- Directed by: Aleksey German Jr.
- Starring: Merab Ninidze; Anna Mikhalkova; Roza Khairullina; Anastasiya Melnikova; Svetlana Khodchenkova; Aleksandr Pal;
- Cinematography: Ivan Burlakov
- Production companies: Outrageous Film Company; LM Media; MetraFilms; All Media A Start Company; Kinoprime Foundation; START Studio;
- Release date: 9 July 2021 (Cannes);
- Running time: 106 minutes
- Country: Russia
- Language: Russian

= House Arrest (2021 film) =

2021 film

House Arrest is a 2021 Russian comedy drama film directed by Aleksey German Jr.
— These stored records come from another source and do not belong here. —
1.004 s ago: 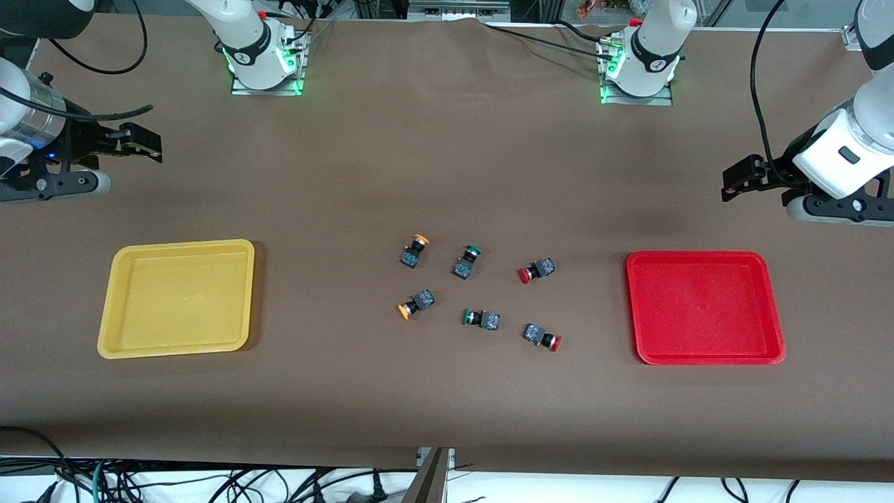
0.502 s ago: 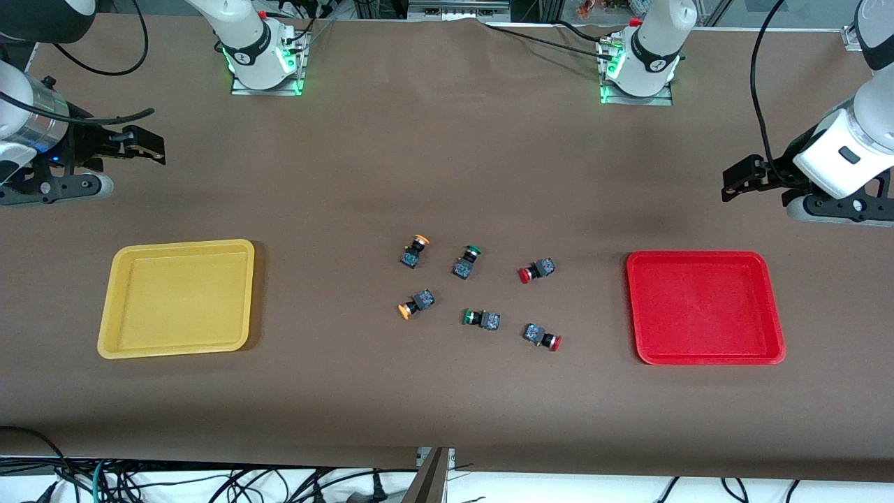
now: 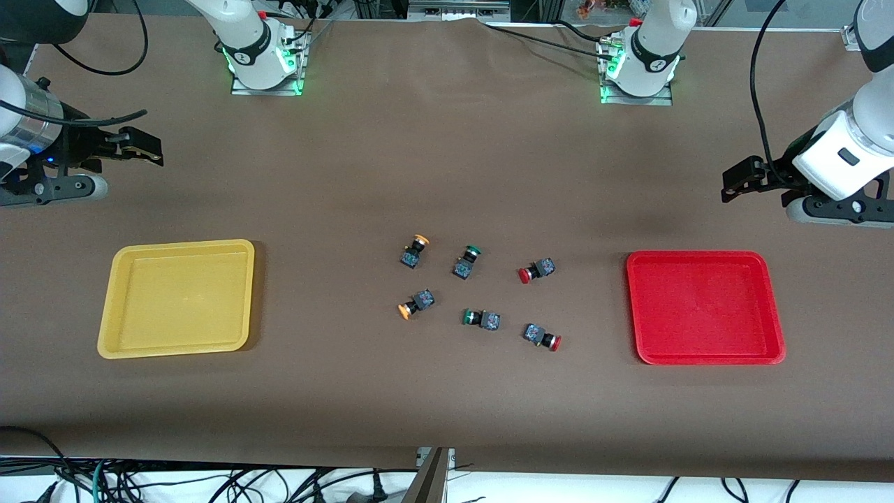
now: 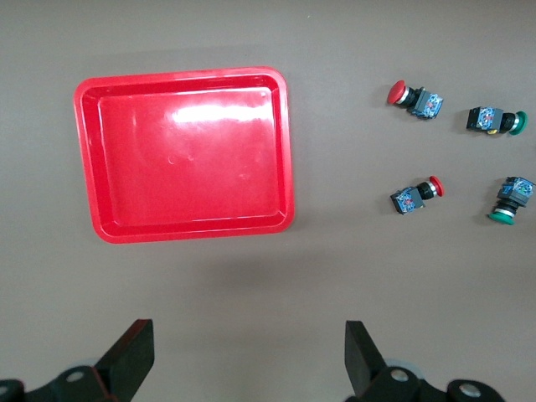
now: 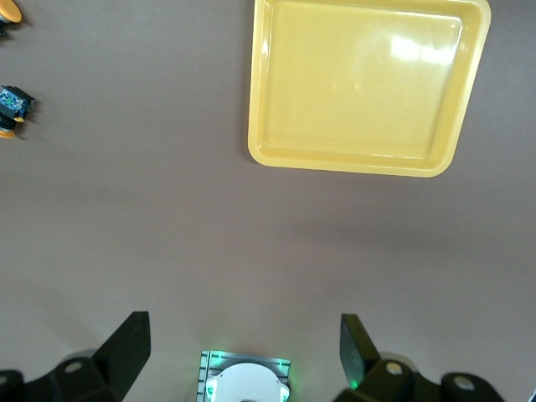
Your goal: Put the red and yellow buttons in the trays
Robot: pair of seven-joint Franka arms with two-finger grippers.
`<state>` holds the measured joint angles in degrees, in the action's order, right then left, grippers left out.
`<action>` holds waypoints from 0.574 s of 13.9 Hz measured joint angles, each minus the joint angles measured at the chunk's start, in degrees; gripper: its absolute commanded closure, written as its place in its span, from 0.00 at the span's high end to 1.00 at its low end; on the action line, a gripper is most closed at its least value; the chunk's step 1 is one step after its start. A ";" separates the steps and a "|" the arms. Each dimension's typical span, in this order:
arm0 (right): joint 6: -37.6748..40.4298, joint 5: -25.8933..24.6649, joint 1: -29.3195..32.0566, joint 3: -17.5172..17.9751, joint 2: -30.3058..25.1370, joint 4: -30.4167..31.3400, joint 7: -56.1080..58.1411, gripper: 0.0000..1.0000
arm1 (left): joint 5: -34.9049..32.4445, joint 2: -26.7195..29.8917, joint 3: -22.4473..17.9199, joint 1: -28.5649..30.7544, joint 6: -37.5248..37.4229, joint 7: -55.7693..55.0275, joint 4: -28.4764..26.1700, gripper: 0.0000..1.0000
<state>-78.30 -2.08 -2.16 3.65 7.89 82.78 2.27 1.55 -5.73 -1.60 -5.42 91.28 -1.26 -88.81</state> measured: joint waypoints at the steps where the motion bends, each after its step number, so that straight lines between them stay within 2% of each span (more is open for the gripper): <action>1: -0.21 0.00 0.00 0.00 0.04 0.00 0.00 1.00 | 0.00 -0.16 0.00 0.00 0.03 0.00 0.00 1.00; 4: -1.27 0.00 -0.02 0.05 1.03 0.02 0.00 1.00 | 0.00 -0.23 0.00 0.00 0.12 0.00 0.00 1.00; 8: -3.57 0.00 -0.35 0.33 5.20 0.02 -0.40 1.00 | 0.00 -0.51 0.04 -0.01 0.18 0.00 -0.01 1.00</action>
<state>-81.87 -2.09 -2.51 3.98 13.09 82.80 1.87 1.55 -6.24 -1.57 -5.43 91.46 -1.26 -88.82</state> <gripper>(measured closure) 0.000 0.000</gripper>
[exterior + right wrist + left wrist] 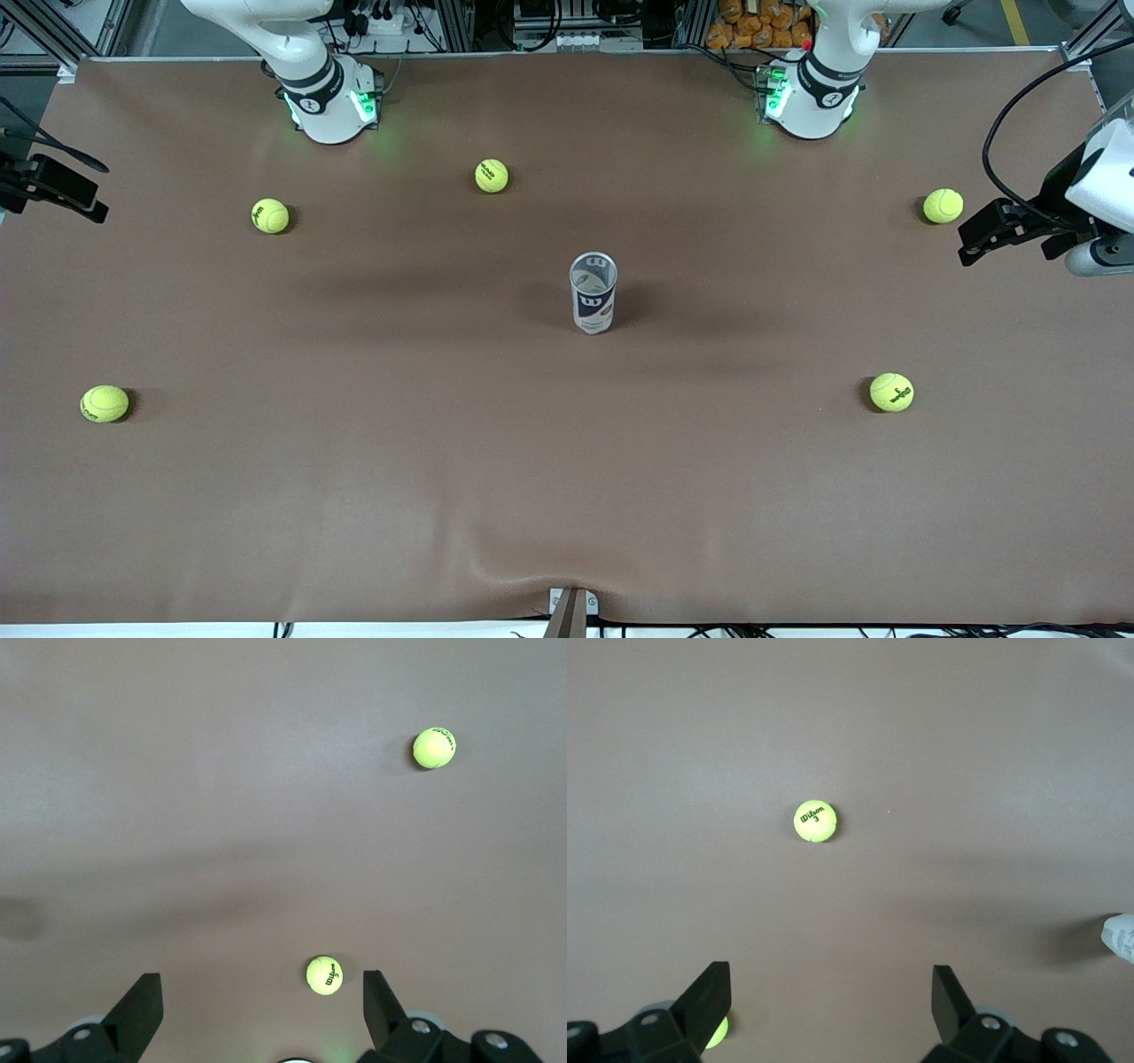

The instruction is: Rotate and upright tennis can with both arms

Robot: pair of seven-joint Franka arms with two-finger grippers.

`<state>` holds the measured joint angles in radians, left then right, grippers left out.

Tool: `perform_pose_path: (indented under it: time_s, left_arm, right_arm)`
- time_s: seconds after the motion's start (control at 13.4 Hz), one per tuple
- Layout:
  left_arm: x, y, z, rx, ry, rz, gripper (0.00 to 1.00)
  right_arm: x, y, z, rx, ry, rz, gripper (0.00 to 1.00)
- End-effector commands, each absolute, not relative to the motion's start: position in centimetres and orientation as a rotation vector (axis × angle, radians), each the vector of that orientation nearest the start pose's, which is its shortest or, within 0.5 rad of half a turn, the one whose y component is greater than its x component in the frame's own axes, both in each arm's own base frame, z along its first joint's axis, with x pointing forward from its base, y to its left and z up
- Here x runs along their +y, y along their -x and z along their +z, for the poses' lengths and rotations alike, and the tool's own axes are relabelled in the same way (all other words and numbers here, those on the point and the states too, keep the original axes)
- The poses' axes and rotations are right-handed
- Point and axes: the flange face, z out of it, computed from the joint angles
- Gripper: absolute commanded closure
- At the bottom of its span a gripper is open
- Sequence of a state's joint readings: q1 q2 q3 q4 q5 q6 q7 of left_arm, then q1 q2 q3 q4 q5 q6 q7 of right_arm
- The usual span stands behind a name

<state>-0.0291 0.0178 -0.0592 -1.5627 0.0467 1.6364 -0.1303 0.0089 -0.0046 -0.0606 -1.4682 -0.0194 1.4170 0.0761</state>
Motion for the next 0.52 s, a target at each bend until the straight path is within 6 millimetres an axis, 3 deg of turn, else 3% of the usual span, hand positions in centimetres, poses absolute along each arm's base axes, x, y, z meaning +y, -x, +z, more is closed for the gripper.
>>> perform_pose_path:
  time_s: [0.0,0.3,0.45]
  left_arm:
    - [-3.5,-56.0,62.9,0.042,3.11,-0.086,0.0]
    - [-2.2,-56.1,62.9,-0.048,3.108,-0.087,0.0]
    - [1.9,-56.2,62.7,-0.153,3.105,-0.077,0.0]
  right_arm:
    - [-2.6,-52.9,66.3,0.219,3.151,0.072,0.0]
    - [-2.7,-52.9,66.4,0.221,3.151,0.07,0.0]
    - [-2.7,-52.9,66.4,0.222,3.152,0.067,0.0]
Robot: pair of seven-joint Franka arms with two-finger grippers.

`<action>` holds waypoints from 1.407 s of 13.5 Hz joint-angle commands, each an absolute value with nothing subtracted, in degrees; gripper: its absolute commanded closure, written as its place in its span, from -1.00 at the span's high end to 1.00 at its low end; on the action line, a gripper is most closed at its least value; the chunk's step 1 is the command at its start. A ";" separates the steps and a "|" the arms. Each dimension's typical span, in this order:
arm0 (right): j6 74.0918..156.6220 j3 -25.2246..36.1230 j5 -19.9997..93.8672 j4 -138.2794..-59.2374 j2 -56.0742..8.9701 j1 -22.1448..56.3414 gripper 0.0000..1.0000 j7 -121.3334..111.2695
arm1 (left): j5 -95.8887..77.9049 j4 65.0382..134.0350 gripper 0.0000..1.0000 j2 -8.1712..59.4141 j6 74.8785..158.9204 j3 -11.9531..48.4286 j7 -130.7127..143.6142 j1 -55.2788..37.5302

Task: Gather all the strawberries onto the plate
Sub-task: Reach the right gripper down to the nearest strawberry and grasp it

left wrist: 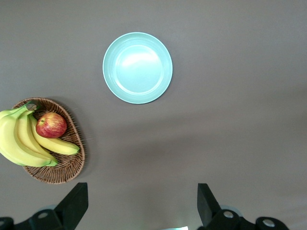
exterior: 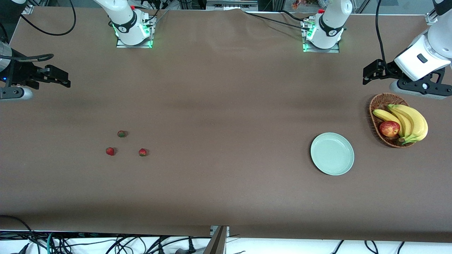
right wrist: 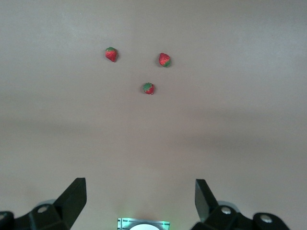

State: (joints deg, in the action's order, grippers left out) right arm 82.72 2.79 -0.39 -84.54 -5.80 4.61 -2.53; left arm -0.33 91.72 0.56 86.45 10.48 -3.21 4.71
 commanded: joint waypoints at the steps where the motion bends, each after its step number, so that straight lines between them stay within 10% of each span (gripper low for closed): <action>1: 82.27 2.55 0.26 -82.71 -6.68 4.39 1.00 -3.16 | -1.67 90.70 1.00 0.79 86.22 10.63 -2.99 5.10; 19: 113.79 2.29 2.37 -82.79 -37.25 13.18 1.00 -2.11 | -1.67 90.70 1.00 0.70 86.04 10.90 -3.08 5.10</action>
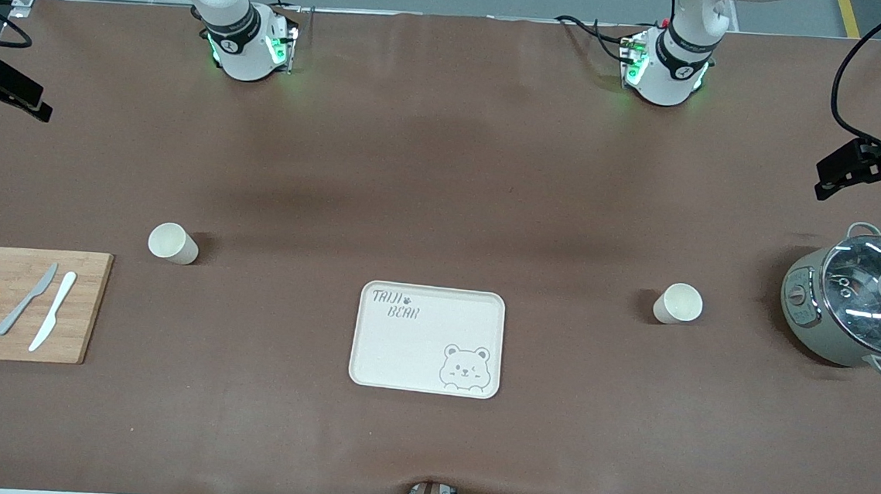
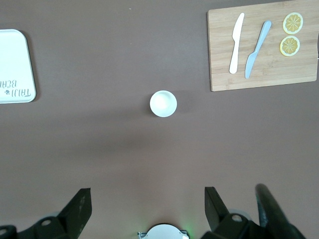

In June 2021, the film was selected to compete in the Un Certain Regard section at the 2021 Cannes Film Festival.

==Plot==
The film follows David (Merab Ninidze), a university professor at a provincial Russian campus, who starts a social media campaign to expose local mayoral corruption. His efforts lead to unintended consequences, as he is placed under house arrest and faces false embezzlement charges. Confined to his cluttered apartment, David grapples with the isolation and mounting pressure of his circumstances, exacerbated by the lack of support from colleagues and hostility from neighbors. His relationship with his critical, chain-smoking mother (Roza Khairullina) provides both solace and tension. As David's situation deteriorates and his water supply is cut off, he faces the harsh realities of holding onto his principles in a repressive society.

==Cast==
- Merab Ninidze as David
- Anna Mikhalkova as Anna, a lawyer
- Roza Khairullina as Svetlana Valeryevna, David's mother
- Anastasiya Melnikova as Katya, ex-wife
- Svetlana Khodchenkova as Nadya, a nurse
- Aleksandr Pal as an investigator
- Aleksandra Bortich as Ira

==Reception==
Wendy Ide of Screen Daily wrote "The film has a charismatic and textured central character who widens the scope of a picture which rarely strays beyond the confines of a cluttered, claustrophobic apartment".